この時の教え子に日本の河野太郎元外相や山本一太群馬県知事がいる。

 

 1993年国際連合大使に就任しブトロス・ブトロス=ガーリ事務総長と対立してガーリの進める国際連合改革を頓挫させ最終的に辞任に追い込むなど、冷酷な一面も併せ持つ。クリントン政権2期目の発足と共に国務長官に就任した。

 

 国務長官時代特筆する事績はユーゴスラビア連邦共和国におけるコソボ紛争においてナチスの民族浄化を身をもって経験してドイツだけでなく、ポグロムを行ったロシアやスラブ系国家に激しい憎しみを抱いており空爆に消極的な西側首脳をまとめユーゴスラビア空爆を行ったことが挙げられる。

 

 ミロシェヴィッチ大統領の失脚・コソボの自治権獲得も含め、一定の成果を挙げたとも言える。

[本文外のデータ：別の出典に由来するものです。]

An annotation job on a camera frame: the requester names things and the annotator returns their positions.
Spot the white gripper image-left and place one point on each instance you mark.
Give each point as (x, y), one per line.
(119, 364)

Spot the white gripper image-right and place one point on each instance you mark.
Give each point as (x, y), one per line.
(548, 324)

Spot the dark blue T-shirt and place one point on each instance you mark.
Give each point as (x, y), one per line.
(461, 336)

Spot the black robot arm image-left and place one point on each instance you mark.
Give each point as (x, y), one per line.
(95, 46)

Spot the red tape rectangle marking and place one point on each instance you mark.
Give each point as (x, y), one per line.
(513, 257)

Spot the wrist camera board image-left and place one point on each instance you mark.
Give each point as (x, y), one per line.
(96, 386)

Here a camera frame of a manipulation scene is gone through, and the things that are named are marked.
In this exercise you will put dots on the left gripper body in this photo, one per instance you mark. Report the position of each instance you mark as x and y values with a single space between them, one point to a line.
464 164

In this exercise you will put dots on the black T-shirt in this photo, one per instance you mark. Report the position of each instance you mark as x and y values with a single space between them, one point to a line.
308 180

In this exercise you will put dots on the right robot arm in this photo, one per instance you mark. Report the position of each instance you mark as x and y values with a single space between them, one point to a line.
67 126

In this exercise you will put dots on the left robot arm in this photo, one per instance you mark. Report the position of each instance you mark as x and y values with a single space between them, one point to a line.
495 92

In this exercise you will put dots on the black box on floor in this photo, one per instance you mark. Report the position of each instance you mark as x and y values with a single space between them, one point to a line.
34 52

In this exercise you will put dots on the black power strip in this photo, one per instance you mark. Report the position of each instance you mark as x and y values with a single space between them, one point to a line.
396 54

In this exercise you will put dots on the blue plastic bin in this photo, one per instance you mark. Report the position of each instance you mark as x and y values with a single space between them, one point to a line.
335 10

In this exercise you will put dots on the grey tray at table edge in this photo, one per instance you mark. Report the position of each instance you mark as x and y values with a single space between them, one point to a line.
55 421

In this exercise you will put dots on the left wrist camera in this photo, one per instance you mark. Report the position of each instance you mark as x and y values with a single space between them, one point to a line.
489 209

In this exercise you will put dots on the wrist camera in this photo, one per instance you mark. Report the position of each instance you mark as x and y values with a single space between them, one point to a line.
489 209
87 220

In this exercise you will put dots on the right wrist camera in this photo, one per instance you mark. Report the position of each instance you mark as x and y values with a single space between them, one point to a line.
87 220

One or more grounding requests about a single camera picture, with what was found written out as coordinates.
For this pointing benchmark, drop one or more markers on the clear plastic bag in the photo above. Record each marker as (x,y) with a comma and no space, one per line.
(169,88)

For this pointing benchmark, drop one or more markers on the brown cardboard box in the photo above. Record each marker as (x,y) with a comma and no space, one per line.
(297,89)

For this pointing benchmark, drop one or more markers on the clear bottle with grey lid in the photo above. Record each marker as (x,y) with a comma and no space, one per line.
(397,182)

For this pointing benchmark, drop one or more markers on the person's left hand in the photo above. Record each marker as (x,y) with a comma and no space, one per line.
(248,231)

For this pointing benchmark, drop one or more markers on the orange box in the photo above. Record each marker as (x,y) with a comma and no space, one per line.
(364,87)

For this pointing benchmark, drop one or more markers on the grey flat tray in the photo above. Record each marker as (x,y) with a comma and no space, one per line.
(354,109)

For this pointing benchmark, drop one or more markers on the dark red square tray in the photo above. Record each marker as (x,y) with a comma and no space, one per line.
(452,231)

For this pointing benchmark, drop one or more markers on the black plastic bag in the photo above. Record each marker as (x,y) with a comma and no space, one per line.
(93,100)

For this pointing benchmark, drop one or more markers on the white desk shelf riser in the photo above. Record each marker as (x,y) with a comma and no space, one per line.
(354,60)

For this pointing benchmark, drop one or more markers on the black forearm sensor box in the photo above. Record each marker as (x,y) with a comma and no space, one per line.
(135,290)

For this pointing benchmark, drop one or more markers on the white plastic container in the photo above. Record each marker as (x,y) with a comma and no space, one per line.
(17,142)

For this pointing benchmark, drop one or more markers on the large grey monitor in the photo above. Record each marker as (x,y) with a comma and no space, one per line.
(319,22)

他方1998年8月のナイロビで起きたアメリカ大使館爆破事件では駐ケニアアメリカ大使が大使館の警備を強化するように国務省に再三要請していたにも関わらず断られ事件の4ヶ月前にはオルブライトに直接申し入れをしたにも関わらず無視していた。

 

 これについて事件後国家安全保障会議のリチャード・クラークに「これ以上の大使館を失ったらどうする気だ」と詰め寄られたオルブライトは「(ケニアとタンザニアの)2つの大使館は無くなった訳では無い」と答えている。

2000年1月26日

 

 2000年10月に現職の閣僚として初の北朝鮮訪問に踏み切ったが、人権問題などの批判を抑制し、マスゲームを鑑賞して賞賛するといった融和的な姿勢はアメリカ国内で強い批判を浴びた。

 その後クリントン大統領自身の北朝鮮訪問も検討されていたが、オルブライトの北朝鮮訪問が失敗に終わったことに加え、2000年アメリカ合衆国大統領選挙で民主党(アル・ゴア副大統領)が敗北したことで頓挫した。

 

 このように、対ヨーロッパ以外については特筆すべき事績は皆無であった。これは元々ソ連・東欧専門家であるという本人の資質の問題に加え、当時のクリントン政権が内政重視政策を取ったためにそもそも手腕を振るう機会が少なかった事が大きいと思われる。

 

 2022年2月にロシアがウクライナを侵攻する前日にはウラジーミル・プーチン政権の姿勢を非難するなど、最晩年まで意見表明を続けた。

同年3月23日、がんのため死去。84歳没。